┌─ Dataset excerpt
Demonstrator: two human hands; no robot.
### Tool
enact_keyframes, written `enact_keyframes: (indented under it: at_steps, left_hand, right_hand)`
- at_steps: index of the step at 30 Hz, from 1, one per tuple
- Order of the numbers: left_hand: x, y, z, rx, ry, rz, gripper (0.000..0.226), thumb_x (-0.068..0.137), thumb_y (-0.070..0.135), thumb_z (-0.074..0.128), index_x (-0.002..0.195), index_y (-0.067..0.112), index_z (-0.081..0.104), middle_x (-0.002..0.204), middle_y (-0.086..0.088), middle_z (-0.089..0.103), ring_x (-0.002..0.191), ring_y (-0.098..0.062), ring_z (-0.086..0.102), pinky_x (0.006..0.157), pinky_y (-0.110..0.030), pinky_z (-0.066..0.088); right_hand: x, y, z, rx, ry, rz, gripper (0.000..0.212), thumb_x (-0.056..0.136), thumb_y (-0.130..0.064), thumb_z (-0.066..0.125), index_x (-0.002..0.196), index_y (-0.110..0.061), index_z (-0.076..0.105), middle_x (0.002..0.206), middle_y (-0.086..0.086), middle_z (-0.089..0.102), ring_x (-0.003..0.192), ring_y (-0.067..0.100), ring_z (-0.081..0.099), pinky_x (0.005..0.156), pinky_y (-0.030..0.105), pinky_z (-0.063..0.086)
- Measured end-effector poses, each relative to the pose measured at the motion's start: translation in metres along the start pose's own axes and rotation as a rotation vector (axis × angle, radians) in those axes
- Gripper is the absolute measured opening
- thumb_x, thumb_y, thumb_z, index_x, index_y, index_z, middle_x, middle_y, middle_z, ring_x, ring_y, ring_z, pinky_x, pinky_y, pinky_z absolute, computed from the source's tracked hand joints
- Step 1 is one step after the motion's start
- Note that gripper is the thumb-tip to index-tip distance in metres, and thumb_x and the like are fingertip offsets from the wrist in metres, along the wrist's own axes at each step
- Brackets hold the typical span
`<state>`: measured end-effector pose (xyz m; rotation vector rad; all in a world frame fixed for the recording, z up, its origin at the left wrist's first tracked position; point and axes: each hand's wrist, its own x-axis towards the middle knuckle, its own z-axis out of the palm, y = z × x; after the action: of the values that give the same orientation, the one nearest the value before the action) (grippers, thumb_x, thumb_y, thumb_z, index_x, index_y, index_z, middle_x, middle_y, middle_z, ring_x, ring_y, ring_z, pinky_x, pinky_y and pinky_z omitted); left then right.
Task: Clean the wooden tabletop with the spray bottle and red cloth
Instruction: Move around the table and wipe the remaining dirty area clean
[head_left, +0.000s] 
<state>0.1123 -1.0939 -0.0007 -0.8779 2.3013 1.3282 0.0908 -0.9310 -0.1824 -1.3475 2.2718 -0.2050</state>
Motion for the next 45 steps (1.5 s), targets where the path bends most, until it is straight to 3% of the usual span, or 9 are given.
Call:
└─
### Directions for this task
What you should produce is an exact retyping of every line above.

### Exercise result
Demonstrator: two human hands; no robot.
### Tool
enact_keyframes, written `enact_keyframes: (indented under it: at_steps, left_hand, right_hand)`
- at_steps: index of the step at 30 Hz, from 1, one per tuple
- Order of the numbers: left_hand: x, y, z, rx, ry, rz, gripper (0.000..0.226), thumb_x (-0.068..0.137), thumb_y (-0.070..0.135), thumb_z (-0.074..0.128), index_x (-0.002..0.195), index_y (-0.067..0.112), index_z (-0.081..0.104), middle_x (-0.002..0.204), middle_y (-0.086..0.088), middle_z (-0.089..0.103), ring_x (-0.002..0.191), ring_y (-0.098..0.062), ring_z (-0.086..0.102), pinky_x (0.006..0.157), pinky_y (-0.110..0.030), pinky_z (-0.066..0.088); right_hand: x, y, z, rx, ry, rz, gripper (0.000..0.212), thumb_x (-0.056..0.136), thumb_y (-0.130..0.064), thumb_z (-0.066..0.125), index_x (-0.002..0.196), index_y (-0.110..0.061), index_z (-0.076..0.105), middle_x (0.002..0.206), middle_y (-0.086..0.086), middle_z (-0.089..0.102), ring_x (-0.003..0.192), ring_y (-0.067..0.100), ring_z (-0.081..0.099), pinky_x (0.005..0.156), pinky_y (-0.030..0.105), pinky_z (-0.063..0.086)
- Measured end-effector poses, each relative to the pose measured at the motion's start: translation in metres along the start pose's own axes and rotation as a rotation vector (axis × angle, radians) in those axes
- Gripper is the absolute measured opening
- thumb_x, thumb_y, thumb_z, index_x, index_y, index_z, middle_x, middle_y, middle_z, ring_x, ring_y, ring_z, pinky_x, pinky_y, pinky_z absolute, computed from the source's tracked hand joints
- Step 1 is one step after the motion's start
- Note that gripper is the thumb-tip to index-tip distance in metres, and thumb_x and the like are fingertip offsets from the wrist in metres, along the wrist's own axes at each step
- Brackets hold the typical span
`<state>`: measured end-effector pose (xyz m; rotation vector rad; all in a world frame fixed for the recording, z up, its origin at the left wrist's first tracked position; point and axes: each hand's wrist, its own x-axis towards the middle knuckle, its own z-axis out of the palm, y = z × x; after the action: of the values that give the same orientation, the one nearest the value before the action) (grippers, thumb_x, thumb_y, thumb_z, index_x, index_y, index_z, middle_x, middle_y, middle_z, ring_x, ring_y, ring_z, pinky_x, pinky_y and pinky_z omitted); left then right.
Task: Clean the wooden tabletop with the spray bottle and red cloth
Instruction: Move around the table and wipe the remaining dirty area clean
[head_left, +0.000s] 
<state>0.1123 -1.0939 -0.0007 -0.8779 2.3013 1.3282 0.0908 -0.9310 -0.1824 -1.3475 2.2718 -0.2050</state>
Motion for the next 45 steps (1.5 s), targets where the path bends most, until it is straight to 3% of the usual span, or 9 are given.
Call:

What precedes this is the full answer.